Wong Yik Chun, McCaughan Geoffrey W, Bowen David G, Bertolino Patrick
Liver Immunology Program, Centenary Institute and AW Morrow Gastroenterology and Liver Centre, University of Sydney and Royal Prince Alfred Hospital , Sydney, NSW, Australia.
Liver Cancer and Injury Group, Centenary Institute and AW Morrow Gastroenterology and Liver Centre, University of Sydney and Royal Prince Alfred Hospital , Sydney, NSW, Australia.
Clin Transl Immunology. 2016 Oct 14;5(10):e102. doi: 10.1038/cti.2016.53. eCollection 2016 Oct.

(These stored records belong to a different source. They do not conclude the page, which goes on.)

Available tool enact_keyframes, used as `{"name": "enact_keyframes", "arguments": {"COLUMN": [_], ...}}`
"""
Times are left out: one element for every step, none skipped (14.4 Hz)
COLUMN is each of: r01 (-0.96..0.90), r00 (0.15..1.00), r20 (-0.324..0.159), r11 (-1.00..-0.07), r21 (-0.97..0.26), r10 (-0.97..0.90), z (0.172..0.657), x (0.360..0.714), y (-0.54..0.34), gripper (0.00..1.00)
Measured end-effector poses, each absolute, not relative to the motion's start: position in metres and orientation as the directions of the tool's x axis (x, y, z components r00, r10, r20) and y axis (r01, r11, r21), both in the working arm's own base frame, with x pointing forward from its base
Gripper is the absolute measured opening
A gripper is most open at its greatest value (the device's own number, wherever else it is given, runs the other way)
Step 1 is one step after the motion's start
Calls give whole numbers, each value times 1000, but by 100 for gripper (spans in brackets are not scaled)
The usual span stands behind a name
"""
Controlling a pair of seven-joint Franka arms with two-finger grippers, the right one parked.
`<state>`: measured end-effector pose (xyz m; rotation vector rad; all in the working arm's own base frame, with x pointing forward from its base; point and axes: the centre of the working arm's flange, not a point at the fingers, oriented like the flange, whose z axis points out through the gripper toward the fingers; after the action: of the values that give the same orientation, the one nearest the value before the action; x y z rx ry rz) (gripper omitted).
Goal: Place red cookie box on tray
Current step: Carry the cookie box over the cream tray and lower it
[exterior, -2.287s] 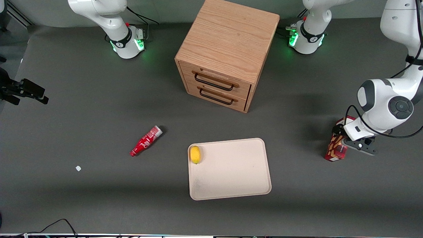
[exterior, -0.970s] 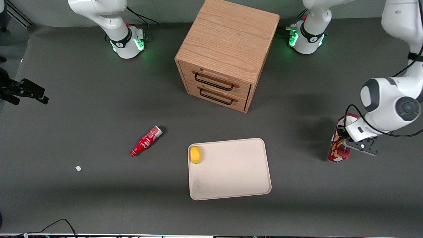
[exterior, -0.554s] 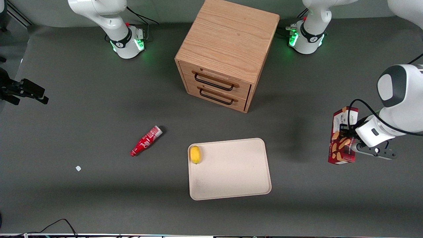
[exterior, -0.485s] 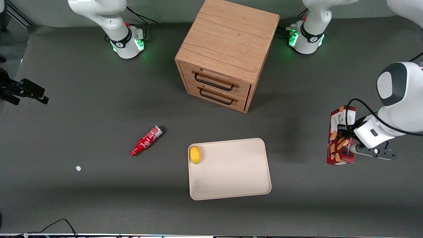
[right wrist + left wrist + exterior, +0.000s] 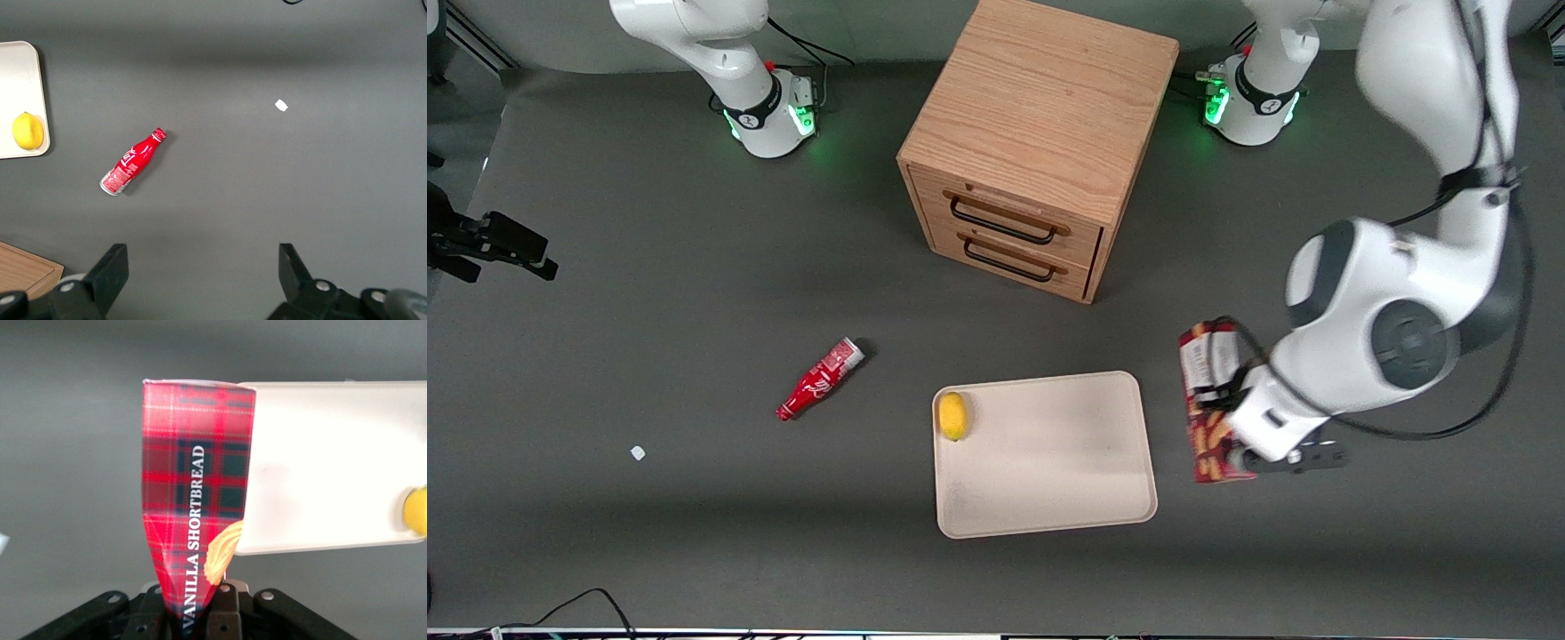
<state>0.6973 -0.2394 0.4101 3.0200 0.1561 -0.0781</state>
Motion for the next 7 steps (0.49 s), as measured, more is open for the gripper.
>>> {"name": "enact_keyframes", "arguments": {"r01": [128, 135, 133, 129, 125, 123, 119], "r00": [991, 991, 991, 992, 992, 992, 993], "r20": [-46, -35, -28, -23, -19, -14, -10], "r11": [-985, -984, -986, -988, -989, -990, -991], "r21": [117, 115, 104, 90, 78, 69, 60], "r10": [123, 132, 131, 128, 123, 122, 119], "z": [391, 372, 353, 337, 322, 309, 297], "x": [702, 705, 706, 705, 705, 705, 705], "y": [-260, -276, -290, -299, -306, -311, -315], "gripper": [18, 18, 18, 18, 18, 18, 18]}}
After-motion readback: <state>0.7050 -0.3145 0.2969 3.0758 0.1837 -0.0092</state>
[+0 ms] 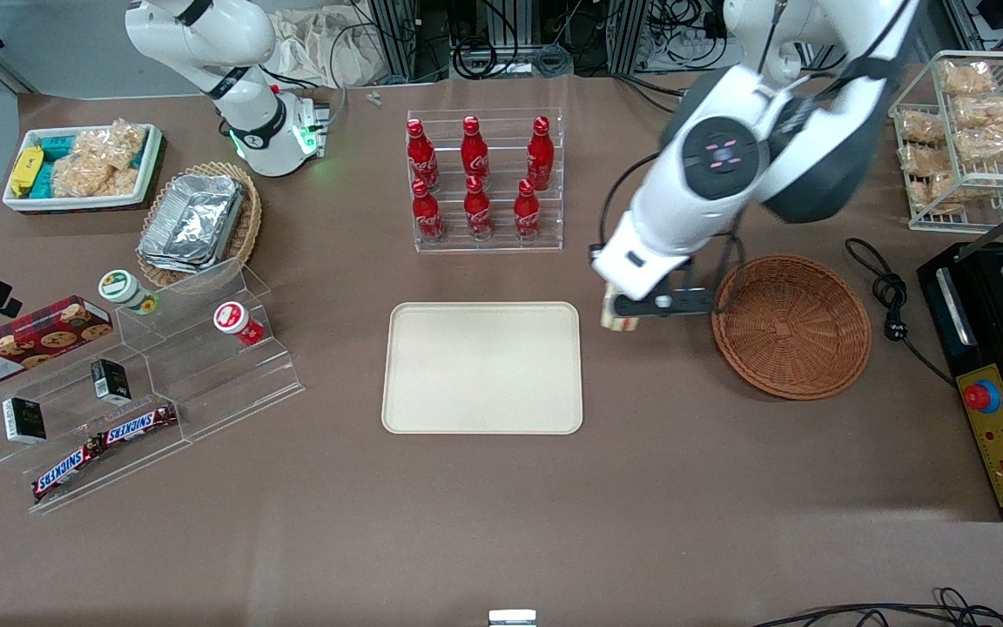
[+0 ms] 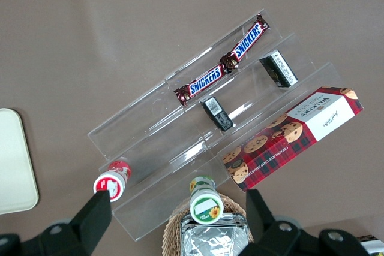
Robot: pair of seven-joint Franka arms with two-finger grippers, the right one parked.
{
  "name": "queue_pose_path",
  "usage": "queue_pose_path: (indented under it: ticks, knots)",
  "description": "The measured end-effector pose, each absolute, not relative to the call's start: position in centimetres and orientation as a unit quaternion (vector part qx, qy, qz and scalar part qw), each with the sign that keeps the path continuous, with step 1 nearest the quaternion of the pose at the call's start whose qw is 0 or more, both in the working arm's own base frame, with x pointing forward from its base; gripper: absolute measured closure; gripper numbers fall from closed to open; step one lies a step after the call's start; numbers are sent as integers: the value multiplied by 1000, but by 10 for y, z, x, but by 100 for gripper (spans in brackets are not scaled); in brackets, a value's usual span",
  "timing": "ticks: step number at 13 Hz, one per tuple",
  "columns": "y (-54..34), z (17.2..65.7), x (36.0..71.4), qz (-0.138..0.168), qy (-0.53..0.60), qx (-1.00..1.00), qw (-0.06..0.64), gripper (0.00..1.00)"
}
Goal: Place sandwich from basket to tray
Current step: 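Lift the sandwich and carry it with the left gripper to the cream tray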
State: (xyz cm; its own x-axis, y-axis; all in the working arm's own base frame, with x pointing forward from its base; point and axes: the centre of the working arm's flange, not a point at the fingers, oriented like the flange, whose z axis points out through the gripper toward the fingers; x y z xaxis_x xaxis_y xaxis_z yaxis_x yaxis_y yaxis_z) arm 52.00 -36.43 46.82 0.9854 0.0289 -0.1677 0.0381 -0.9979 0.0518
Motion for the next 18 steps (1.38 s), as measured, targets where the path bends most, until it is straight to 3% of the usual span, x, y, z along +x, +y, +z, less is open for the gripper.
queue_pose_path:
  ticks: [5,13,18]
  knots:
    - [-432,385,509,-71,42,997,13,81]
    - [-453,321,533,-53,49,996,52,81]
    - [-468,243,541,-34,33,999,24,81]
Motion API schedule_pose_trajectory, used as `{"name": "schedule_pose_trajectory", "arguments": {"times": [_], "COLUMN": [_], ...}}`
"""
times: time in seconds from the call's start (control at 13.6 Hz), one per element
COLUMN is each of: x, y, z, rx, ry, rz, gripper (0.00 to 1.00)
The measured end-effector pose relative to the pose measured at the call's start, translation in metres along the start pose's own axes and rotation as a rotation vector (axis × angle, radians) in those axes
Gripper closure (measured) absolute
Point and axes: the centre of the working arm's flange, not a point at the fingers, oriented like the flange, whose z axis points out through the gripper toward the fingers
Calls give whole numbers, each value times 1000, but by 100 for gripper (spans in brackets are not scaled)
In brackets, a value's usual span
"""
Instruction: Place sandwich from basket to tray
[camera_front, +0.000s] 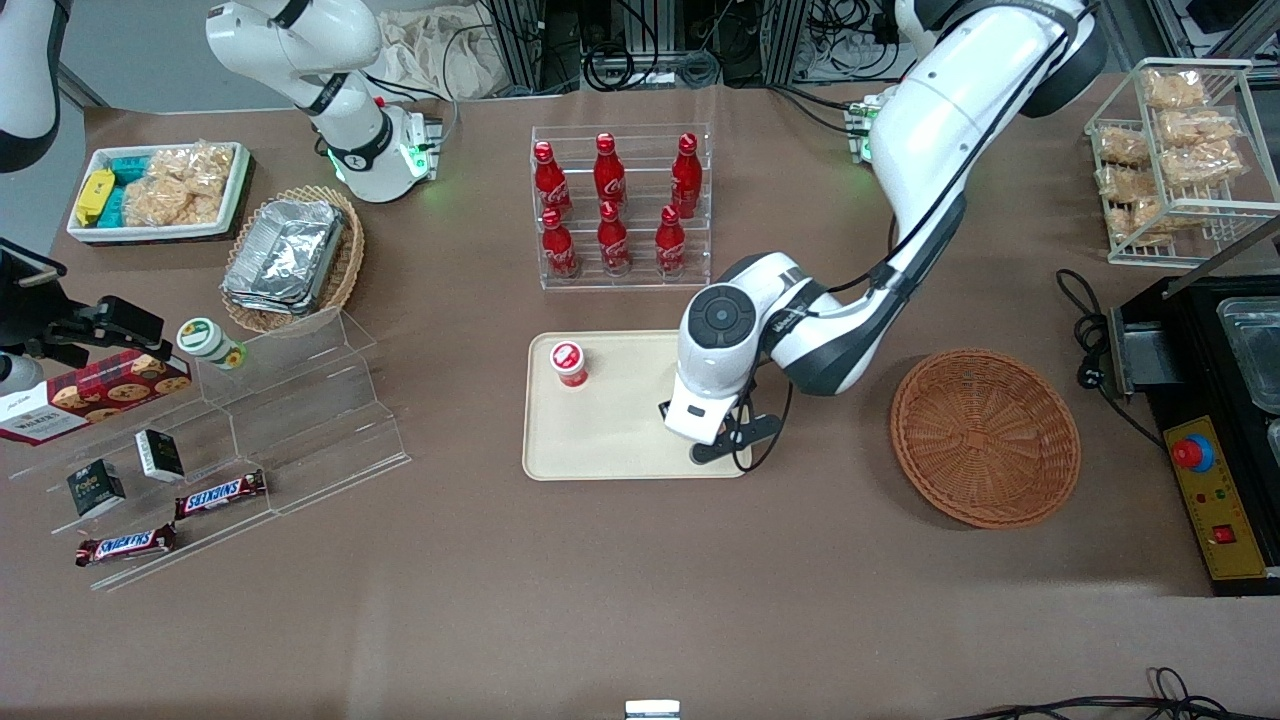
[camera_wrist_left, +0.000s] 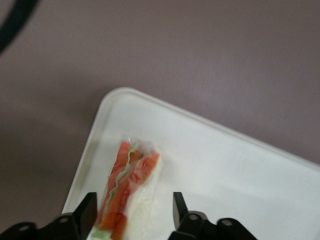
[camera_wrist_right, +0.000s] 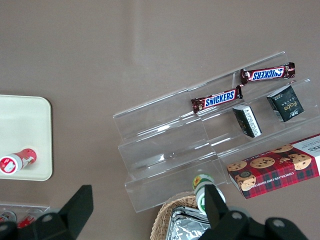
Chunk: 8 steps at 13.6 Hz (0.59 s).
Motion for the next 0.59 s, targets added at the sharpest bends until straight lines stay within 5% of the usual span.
{"name": "schedule_pose_trajectory", "arguments": {"times": [0.22,0.37,0.59], "x": [41,64,93], "y": [-32,-65,-112], "z": [-89,-152,-221], "rx": [19,27,-11], "ry": [85,130,153], "rz": [-121,-200,-298], "gripper": [0,0,0]}}
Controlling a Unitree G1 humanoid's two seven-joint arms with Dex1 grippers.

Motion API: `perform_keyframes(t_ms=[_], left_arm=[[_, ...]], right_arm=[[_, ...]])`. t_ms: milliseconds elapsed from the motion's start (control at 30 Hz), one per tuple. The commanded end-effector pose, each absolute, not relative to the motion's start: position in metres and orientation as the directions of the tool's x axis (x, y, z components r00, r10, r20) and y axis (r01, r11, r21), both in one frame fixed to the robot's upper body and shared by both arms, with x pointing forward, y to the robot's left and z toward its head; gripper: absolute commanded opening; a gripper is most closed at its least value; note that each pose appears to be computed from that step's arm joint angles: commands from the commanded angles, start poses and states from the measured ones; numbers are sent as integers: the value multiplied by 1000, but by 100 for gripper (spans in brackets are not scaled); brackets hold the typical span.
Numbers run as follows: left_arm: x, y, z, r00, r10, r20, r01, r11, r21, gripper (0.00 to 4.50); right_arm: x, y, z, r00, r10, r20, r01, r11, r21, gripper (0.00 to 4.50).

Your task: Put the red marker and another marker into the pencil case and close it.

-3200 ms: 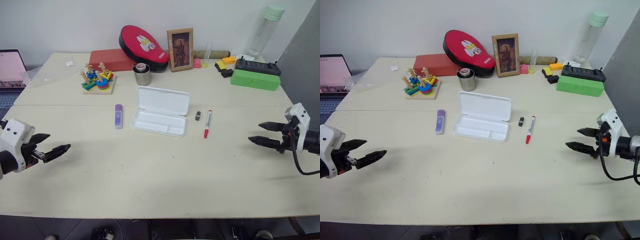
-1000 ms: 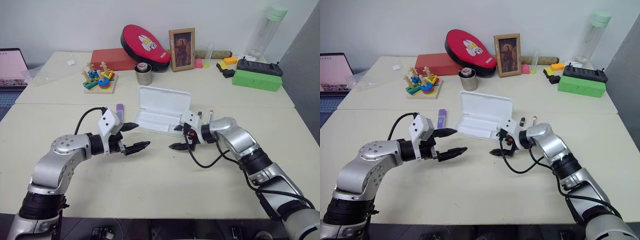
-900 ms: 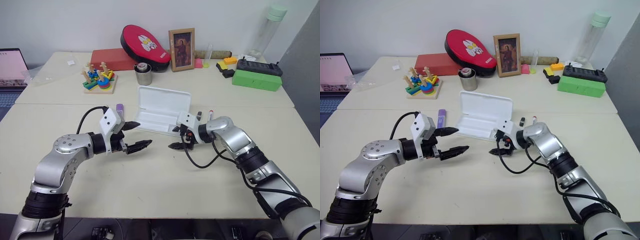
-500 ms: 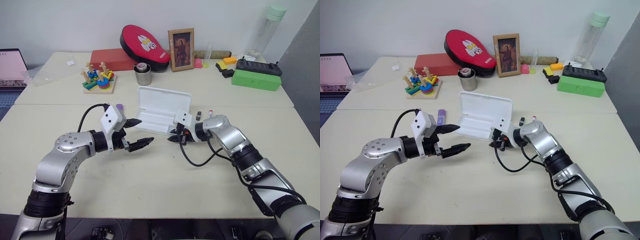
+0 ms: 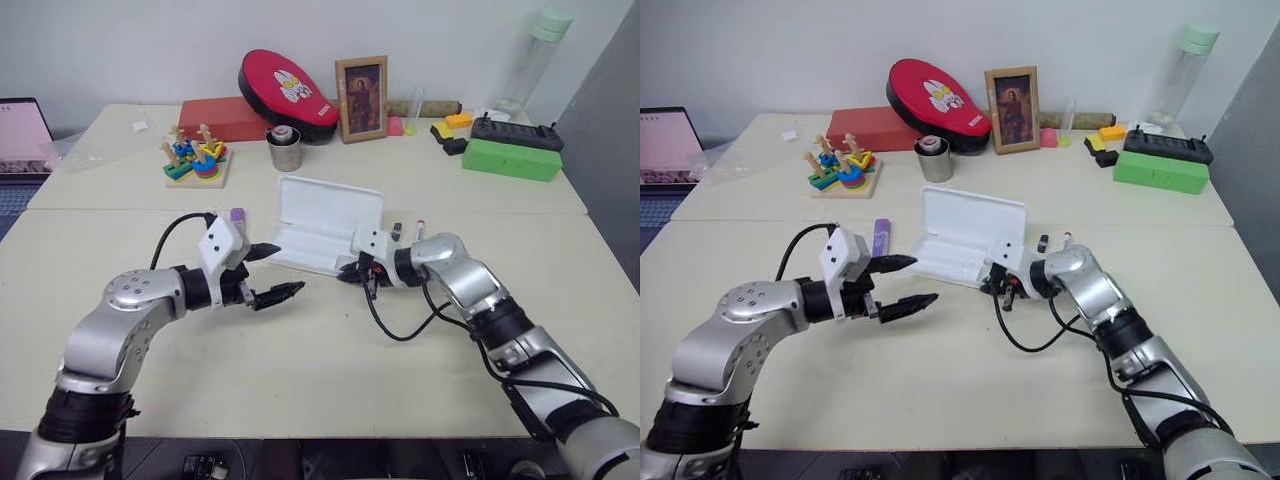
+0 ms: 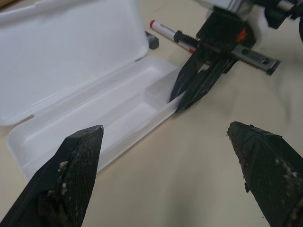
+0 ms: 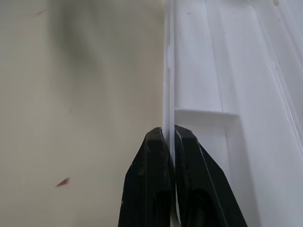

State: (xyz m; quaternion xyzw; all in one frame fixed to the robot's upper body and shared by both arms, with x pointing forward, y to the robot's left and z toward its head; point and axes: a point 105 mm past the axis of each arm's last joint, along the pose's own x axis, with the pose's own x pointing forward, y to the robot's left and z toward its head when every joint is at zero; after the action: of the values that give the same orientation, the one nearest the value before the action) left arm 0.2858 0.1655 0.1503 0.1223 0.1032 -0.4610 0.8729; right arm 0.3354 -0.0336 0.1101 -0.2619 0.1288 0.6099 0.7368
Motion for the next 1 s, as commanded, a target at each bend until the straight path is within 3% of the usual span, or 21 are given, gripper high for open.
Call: perform_keyframes(t_ms=[33, 233, 467, 700, 1000], left_arm=[[273, 169, 163, 543, -790, -286, 839, 523, 148, 450], [250, 180, 156, 521, -779, -349, 849, 515, 118, 450], [252, 179, 160, 529, -782, -328, 844, 524, 112, 450], [255, 177, 160, 522, -788, -327, 849, 516, 112, 450], [254, 165, 160, 479, -817, -323, 876, 470, 110, 450]], right_arm=[[312, -25, 121, 163, 853, -496, -963, 28, -267, 7], [273, -28, 104, 79, 838, -540, -971, -58, -231, 7], [258, -34, 88, 31, 819, -573, -976, -98, -193, 7], [260, -30, 88, 41, 828, -559, -981, -71, -178, 7], [267, -33, 109, 67, 870, -489, -985, -22, -174, 207]])
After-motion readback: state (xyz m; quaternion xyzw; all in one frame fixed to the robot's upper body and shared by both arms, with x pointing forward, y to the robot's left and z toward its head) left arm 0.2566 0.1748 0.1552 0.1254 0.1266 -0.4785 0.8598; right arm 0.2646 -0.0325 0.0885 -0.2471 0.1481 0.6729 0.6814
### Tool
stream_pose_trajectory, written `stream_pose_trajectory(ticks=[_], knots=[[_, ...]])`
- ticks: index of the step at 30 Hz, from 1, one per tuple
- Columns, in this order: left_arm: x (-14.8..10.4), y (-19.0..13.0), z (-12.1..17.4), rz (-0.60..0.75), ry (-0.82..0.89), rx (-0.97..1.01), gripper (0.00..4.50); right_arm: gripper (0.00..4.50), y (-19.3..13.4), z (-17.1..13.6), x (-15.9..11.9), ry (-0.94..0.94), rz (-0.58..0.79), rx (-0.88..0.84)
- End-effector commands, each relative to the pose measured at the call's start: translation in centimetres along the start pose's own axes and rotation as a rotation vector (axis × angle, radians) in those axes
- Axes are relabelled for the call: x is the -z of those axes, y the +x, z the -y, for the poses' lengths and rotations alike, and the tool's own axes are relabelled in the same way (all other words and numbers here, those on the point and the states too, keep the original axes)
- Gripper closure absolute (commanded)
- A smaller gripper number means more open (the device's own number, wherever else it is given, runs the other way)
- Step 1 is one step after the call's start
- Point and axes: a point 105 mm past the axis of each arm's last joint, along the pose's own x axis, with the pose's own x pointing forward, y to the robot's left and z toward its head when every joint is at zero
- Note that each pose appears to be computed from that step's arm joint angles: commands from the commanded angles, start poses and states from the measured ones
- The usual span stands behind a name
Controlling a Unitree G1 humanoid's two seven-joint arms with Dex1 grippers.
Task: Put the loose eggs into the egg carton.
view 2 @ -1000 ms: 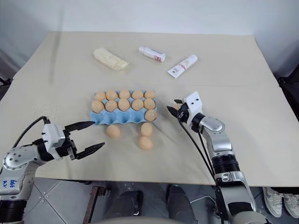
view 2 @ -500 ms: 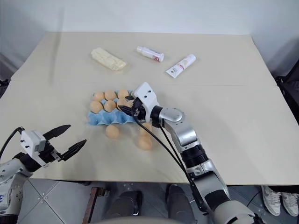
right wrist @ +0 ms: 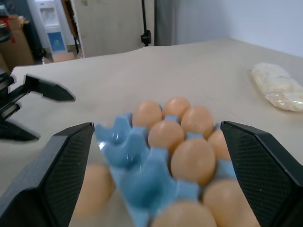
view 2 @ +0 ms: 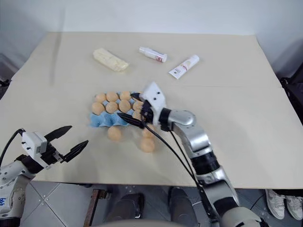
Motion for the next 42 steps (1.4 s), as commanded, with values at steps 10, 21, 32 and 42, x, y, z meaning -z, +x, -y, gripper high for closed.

Both experimental and clinical studies have shown that the liver possesses unique tolerogenic properties. Liver allografts can be spontaneously accepted across complete major histocompatibility mismatch in some animal models. In addition, some liver transplant patients can be successfully withdrawn from immunosuppressive medications, developing 'operational tolerance'. Multiple mechanisms have been shown to be involved in inducing and maintaining alloimmune tolerance associated with liver transplantation. Here, we focus on CD8 T-cell tolerance in this setting. We first discuss how alloreactive cytotoxic T-cell responses are generated against allografts, before reviewing how the liver parenchyma, donor passenger leucocytes and the host immune system function together to attenuate alloreactive CD8 T-cell responses to promote the long-term survival of liver transplants.
实验研究和临床研究均表明,肝脏具有独特的致耐受性特性。在一些动物模型中,肝同种异体移植物能够在完全主要组织相容性不匹配的情况下被自发接受。此外,一些肝移植患者能够成功停用免疫抑制药物,形成“操作性耐受”。已证明多种机制参与诱导和维持与肝移植相关的同种异体免疫耐受。在此,我们聚焦于这种情况下的CD8 T细胞耐受。我们首先讨论针对同种异体移植物的同种反应性细胞毒性T细胞应答是如何产生的,然后再探讨肝实质、供体过客白细胞和宿主免疫系统如何共同发挥作用以减弱同种反应性CD8 T细胞应答,从而促进肝移植的长期存活。